All of the data that follows should be retyped exactly, please, except the pictures.

Study material.
※ ※ ※
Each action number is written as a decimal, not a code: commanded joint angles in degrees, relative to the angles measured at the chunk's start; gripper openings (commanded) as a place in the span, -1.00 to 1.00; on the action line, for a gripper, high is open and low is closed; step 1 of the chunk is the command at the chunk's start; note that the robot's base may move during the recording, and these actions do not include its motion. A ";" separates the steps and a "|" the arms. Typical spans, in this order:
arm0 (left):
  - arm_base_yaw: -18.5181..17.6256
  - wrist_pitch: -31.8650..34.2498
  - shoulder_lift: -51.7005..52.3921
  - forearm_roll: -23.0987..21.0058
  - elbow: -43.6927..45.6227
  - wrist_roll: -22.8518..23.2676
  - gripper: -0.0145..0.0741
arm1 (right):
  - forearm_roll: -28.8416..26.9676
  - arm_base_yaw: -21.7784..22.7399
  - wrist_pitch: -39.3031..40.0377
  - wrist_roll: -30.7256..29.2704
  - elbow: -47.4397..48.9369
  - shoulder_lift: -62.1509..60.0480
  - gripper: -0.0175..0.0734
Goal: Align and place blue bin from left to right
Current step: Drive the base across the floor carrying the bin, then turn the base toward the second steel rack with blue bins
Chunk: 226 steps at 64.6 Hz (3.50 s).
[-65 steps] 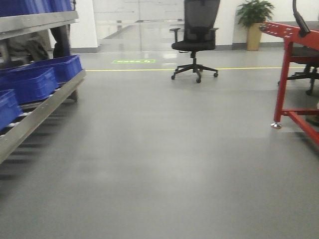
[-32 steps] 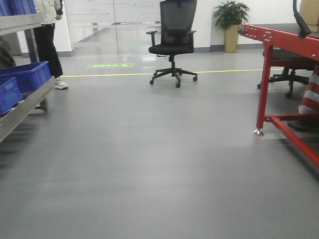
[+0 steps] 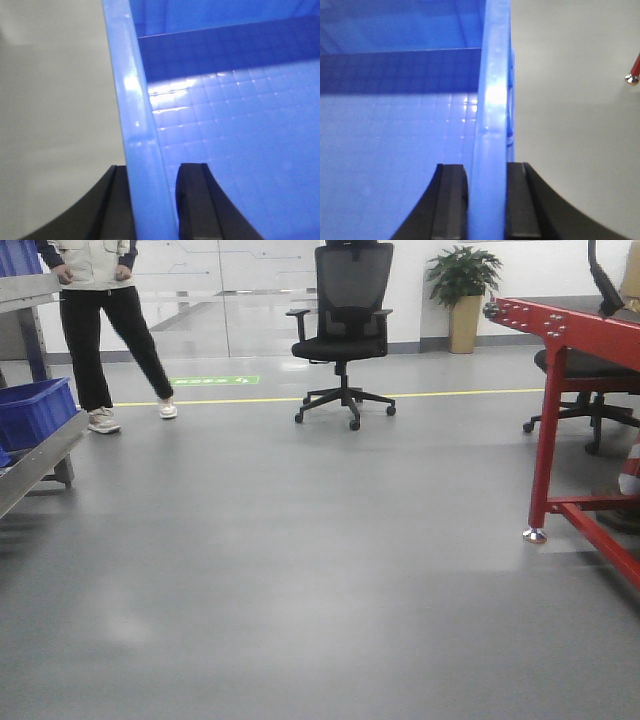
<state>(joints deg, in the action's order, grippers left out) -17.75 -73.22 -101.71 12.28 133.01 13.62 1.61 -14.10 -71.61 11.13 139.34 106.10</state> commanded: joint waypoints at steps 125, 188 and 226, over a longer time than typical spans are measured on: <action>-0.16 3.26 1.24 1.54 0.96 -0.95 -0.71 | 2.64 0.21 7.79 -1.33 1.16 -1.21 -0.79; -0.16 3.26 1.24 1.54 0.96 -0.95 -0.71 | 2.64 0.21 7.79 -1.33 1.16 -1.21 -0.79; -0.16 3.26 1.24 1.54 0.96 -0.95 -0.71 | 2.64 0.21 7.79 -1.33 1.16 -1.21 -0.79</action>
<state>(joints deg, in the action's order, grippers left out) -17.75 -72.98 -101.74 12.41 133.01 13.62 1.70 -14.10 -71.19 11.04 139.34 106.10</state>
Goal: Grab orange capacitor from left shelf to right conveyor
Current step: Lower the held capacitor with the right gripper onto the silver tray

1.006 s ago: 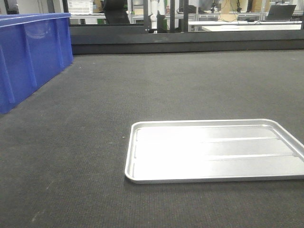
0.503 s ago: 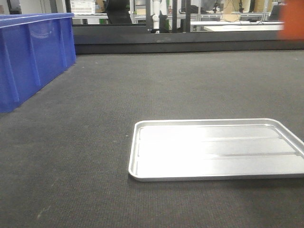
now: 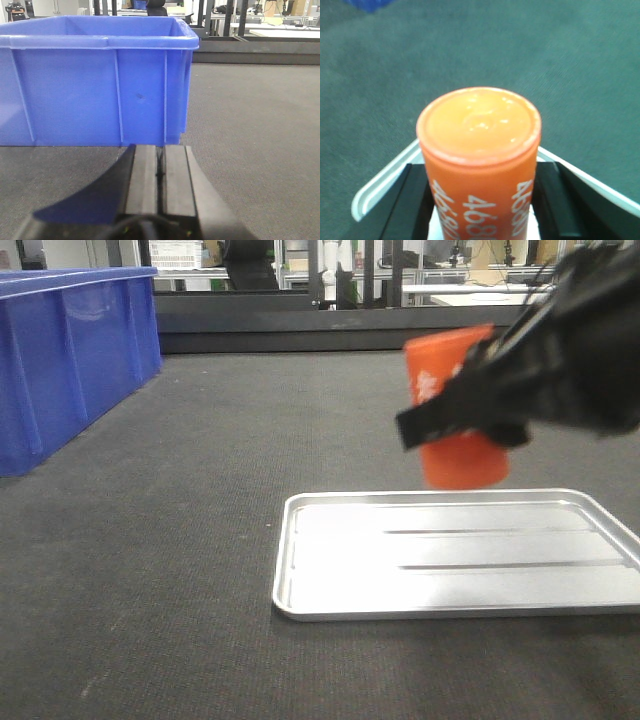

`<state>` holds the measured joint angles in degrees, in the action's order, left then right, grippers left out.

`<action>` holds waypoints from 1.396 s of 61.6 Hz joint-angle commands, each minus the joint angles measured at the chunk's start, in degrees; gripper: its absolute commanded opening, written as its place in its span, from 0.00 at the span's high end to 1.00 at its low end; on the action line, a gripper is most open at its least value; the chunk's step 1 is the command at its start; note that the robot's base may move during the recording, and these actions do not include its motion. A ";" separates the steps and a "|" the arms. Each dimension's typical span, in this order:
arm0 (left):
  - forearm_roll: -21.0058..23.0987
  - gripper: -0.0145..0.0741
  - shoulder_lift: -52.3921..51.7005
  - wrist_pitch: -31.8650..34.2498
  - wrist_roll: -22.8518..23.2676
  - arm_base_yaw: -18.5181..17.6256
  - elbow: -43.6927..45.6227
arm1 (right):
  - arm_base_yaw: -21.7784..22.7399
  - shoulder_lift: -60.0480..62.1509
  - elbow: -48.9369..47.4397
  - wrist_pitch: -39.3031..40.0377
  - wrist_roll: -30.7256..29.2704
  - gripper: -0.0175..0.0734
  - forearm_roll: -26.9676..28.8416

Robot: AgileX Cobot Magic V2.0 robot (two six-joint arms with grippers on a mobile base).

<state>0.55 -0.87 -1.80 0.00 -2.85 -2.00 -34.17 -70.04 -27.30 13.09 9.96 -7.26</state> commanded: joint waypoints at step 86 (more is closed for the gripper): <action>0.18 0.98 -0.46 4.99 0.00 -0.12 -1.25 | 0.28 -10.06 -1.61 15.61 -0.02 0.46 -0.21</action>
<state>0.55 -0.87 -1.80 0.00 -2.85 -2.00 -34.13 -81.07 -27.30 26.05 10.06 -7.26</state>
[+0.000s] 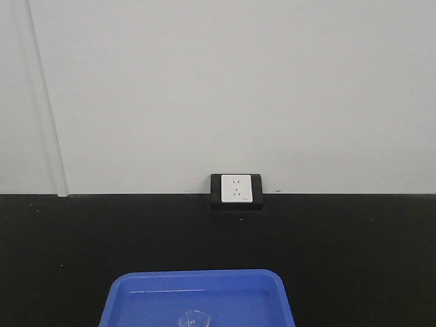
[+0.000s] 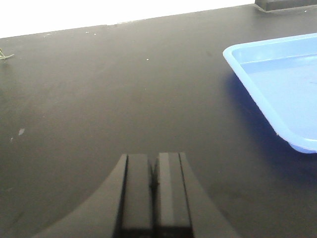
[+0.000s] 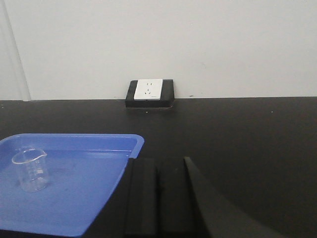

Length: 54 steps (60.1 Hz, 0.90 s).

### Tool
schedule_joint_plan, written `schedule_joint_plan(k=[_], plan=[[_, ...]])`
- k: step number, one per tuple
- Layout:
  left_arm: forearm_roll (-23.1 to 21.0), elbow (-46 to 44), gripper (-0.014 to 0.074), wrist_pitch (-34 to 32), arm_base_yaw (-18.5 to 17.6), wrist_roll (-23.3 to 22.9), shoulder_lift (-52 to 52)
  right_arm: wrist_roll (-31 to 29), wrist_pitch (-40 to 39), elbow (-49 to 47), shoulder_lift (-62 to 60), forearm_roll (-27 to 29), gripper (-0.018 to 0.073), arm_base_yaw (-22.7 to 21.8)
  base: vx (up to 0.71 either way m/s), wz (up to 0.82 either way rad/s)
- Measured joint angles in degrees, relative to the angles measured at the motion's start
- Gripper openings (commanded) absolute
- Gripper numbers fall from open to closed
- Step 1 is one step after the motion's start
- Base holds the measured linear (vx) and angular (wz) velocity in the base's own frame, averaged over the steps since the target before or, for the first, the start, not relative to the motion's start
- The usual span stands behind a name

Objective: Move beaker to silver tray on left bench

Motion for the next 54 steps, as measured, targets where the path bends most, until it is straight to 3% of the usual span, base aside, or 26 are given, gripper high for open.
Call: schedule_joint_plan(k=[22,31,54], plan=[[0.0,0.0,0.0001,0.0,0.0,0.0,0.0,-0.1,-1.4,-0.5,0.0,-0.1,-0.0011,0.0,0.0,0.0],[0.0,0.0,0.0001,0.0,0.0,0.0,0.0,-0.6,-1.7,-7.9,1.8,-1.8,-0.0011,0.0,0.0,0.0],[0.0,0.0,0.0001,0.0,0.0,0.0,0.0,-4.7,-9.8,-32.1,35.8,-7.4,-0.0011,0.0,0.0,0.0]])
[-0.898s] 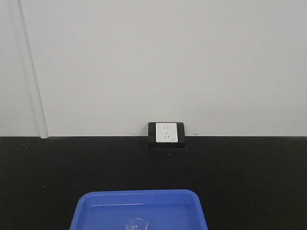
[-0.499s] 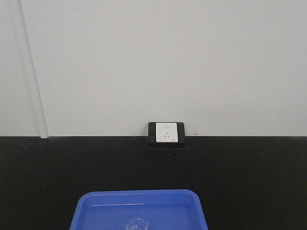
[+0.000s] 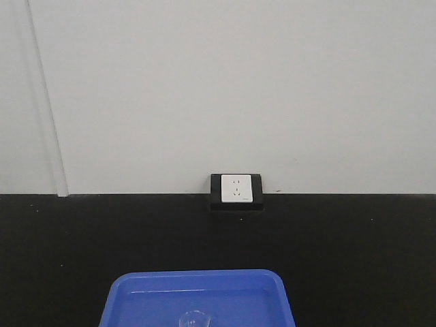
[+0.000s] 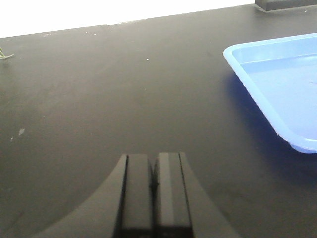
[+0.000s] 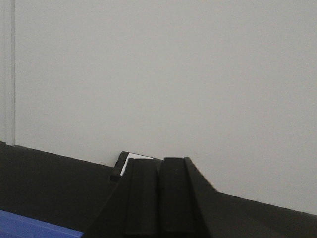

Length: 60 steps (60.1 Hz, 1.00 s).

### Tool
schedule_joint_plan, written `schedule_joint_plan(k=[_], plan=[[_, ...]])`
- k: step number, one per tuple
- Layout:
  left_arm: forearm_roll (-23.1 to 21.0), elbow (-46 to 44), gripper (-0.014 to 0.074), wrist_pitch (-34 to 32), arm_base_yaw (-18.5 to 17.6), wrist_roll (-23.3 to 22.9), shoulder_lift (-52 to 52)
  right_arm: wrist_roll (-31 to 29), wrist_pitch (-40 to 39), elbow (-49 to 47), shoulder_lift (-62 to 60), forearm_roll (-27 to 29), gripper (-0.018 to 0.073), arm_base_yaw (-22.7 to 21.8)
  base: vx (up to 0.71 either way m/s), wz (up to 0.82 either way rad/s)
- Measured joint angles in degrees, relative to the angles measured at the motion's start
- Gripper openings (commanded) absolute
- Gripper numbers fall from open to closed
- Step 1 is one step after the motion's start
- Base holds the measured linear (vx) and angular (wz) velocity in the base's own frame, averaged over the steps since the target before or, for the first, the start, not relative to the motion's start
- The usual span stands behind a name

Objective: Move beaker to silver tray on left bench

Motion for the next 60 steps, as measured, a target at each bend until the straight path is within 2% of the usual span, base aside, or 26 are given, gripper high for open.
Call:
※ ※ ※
Written answer.
Each action number is written as a decimal, not a code: commanded joint angles in degrees, relative to the angles measured at the chunk's start; gripper openings (commanded) as a place in the span, -1.00 to 1.00; on the action line, for a gripper, high is open and low is closed; step 1 of the chunk is the command at the chunk's start; note that the robot's base may move during the recording, and these actions do not include its motion. A ";" separates the steps and a "|" the arms. Typical spans, in this order:
arm0 (left):
  - arm_base_yaw: -18.5181..17.6256
  - wrist_pitch: -31.8650..34.2498
  - shoulder_lift: -51.7005..52.3921
  - forearm_roll: -23.0987..21.0058
  - elbow: -43.6927..45.6227
  - wrist_roll: -22.8518..23.2676
  - gripper: -0.0145..0.0741
arm1 (right):
  - forearm_roll: -28.8416..26.9676
  - arm_base_yaw: -21.7784..22.7399
  - wrist_pitch: -39.3031..40.0377
  - wrist_roll: -30.7256..29.2704
  - elbow: -47.4397..48.9369
  - shoulder_lift: -62.1509..60.0480
  - gripper: -0.0175..0.0734
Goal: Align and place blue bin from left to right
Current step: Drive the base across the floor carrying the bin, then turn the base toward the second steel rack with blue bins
Chunk: 226 steps at 64.6 Hz (3.50 s).
[-65 steps] 
[-32 steps] 
[+0 steps] 
<state>(joints deg, in the action's order, grippers left out) -17.75 -73.22 -101.71 12.28 133.01 13.62 1.61 -14.10 -71.61 11.13 139.34 106.10</state> commanded: joint waypoints at steps 125, 188 and 226, over a longer time than typical spans are measured on: <action>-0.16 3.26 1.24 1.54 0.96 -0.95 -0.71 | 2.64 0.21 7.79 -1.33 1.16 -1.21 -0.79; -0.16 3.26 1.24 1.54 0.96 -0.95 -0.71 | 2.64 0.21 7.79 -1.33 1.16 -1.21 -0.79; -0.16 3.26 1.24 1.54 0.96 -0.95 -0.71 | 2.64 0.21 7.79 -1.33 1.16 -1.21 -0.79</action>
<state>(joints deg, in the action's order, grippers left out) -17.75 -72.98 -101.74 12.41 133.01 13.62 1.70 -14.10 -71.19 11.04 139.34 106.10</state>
Goal: Grab orange capacitor from left shelf to right conveyor
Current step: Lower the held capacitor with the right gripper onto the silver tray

1.006 s ago: 
0.503 s ago: 
now: 

`<state>` holds the measured joint angles in degrees, in the action's order, left then right, grippers left out.

`<action>` holds waypoints from 1.396 s of 61.6 Hz joint-angle commands, each minus the joint angles measured at the chunk's start, in degrees; gripper: its absolute commanded opening, written as its place in its span, from 0.00 at the span's high end to 1.00 at its low end; on the action line, a gripper is most open at its least value; the chunk's step 1 is the command at its start; note that the robot's base may move during the recording, and these actions do not include its motion. A ";" separates the steps and a "|" the arms. Each dimension's typical span, in this order:
arm0 (left):
  - forearm_roll: -21.0058..23.0987
  - gripper: -0.0145..0.0741
  - shoulder_lift: -52.3921..51.7005
  - wrist_pitch: -31.8650..34.2498
  - wrist_roll: -22.8518..23.2676
  - arm_base_yaw: -18.5181..17.6256
  - elbow: -43.6927..45.6227
arm1 (right):
  - arm_base_yaw: -21.7784..22.7399
  - shoulder_lift: -60.0480..62.1509
  - elbow: -48.9369..47.4397
  - wrist_pitch: -39.3031..40.0377
  - wrist_roll: -30.7256..29.2704
  - gripper: -0.0175..0.0734
  - forearm_roll: -26.9676..28.8416

Robot: AgileX Cobot Magic V2.0 robot (two six-joint arms with grippers on a mobile base).

<state>0.55 -0.87 -1.80 0.00 -2.85 -2.00 -34.17 -70.04 -27.30 13.09 9.96 -7.26</state> commanded: joint waypoints at step 86 (more is closed for the gripper): <action>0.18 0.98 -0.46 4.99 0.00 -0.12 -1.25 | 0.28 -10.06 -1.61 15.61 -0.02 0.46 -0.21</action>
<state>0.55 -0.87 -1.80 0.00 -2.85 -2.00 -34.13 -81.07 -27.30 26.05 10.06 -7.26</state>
[+0.000s] 
[+0.000s] 
[+0.000s] 

Length: 54 steps (60.1 Hz, 0.90 s).

### Tool
schedule_joint_plan, written `schedule_joint_plan(k=[_], plan=[[_, ...]])`
- k: step number, one per tuple
- Layout:
  left_arm: forearm_roll (-23.1 to 21.0), elbow (-46 to 44), gripper (-0.014 to 0.074), wrist_pitch (-34 to 32), arm_base_yaw (-18.5 to 17.6), wrist_roll (-23.3 to 22.9), shoulder_lift (-52 to 52)
  right_arm: wrist_roll (-31 to 29), wrist_pitch (-40 to 39), elbow (-49 to 47), shoulder_lift (-62 to 60), forearm_roll (-27 to 29), gripper (-0.018 to 0.073), arm_base_yaw (-22.7 to 21.8)
  base: vx (up to 0.71 either way m/s), wz (up to 0.82 either way rad/s)
- Measured joint angles in degrees, relative to the angles measured at the motion's start
- Gripper openings (commanded) absolute
- Gripper numbers fall from open to closed
- Step 1 is one step after the motion's start
- Base holds the measured linear (vx) and angular (wz) velocity in the base's own frame, averaged over the steps since the target before or, for the first, the start, not relative to the motion's start
- The usual span stands behind a name

Objective: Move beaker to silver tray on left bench

Motion for the next 54 steps, as measured, targets where the path bends most, until it is straight to 3% of the usual span, base aside, or 26 are given, gripper high for open.
Call: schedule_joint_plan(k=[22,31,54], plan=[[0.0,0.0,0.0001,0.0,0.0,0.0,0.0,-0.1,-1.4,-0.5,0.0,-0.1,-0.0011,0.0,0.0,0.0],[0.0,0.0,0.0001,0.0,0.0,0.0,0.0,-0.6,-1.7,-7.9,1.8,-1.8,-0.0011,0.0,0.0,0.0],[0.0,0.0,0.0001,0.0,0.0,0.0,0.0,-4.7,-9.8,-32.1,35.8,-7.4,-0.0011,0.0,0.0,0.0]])
[-0.898s] 
[-0.499s] 
[+0.000s] 
[+0.000s] 
[+0.000s] 

Length: 60 steps (60.1 Hz, 1.00 s).

### Tool
schedule_joint_plan, written `schedule_joint_plan(k=[_], plan=[[_, ...]])`
- k: step number, one per tuple
- Layout:
  left_arm: forearm_roll (-23.1 to 21.0), elbow (-46 to 44), gripper (-0.014 to 0.074), wrist_pitch (-34 to 32), arm_base_yaw (-18.5 to 17.6), wrist_roll (-23.3 to 22.9), shoulder_lift (-52 to 52)
  right_arm: wrist_roll (-31 to 29), wrist_pitch (-40 to 39), elbow (-49 to 47), shoulder_lift (-62 to 60), forearm_roll (-27 to 29), gripper (-0.018 to 0.073), arm_base_yaw (-22.7 to 21.8)
  base: vx (up to 0.71 either way m/s), wz (up to 0.82 either way rad/s)
- Measured joint angles in degrees, relative to the angles measured at the motion's start
- Gripper openings (commanded) absolute
- Gripper numbers fall from open to closed
- Step 1 is one step after the motion's start
- Base holds the measured linear (vx) and angular (wz) velocity in the base's own frame, averaged over the steps since the target before or, for the first, the start, not relative to the motion's start
- The usual span stands behind a name

Objective: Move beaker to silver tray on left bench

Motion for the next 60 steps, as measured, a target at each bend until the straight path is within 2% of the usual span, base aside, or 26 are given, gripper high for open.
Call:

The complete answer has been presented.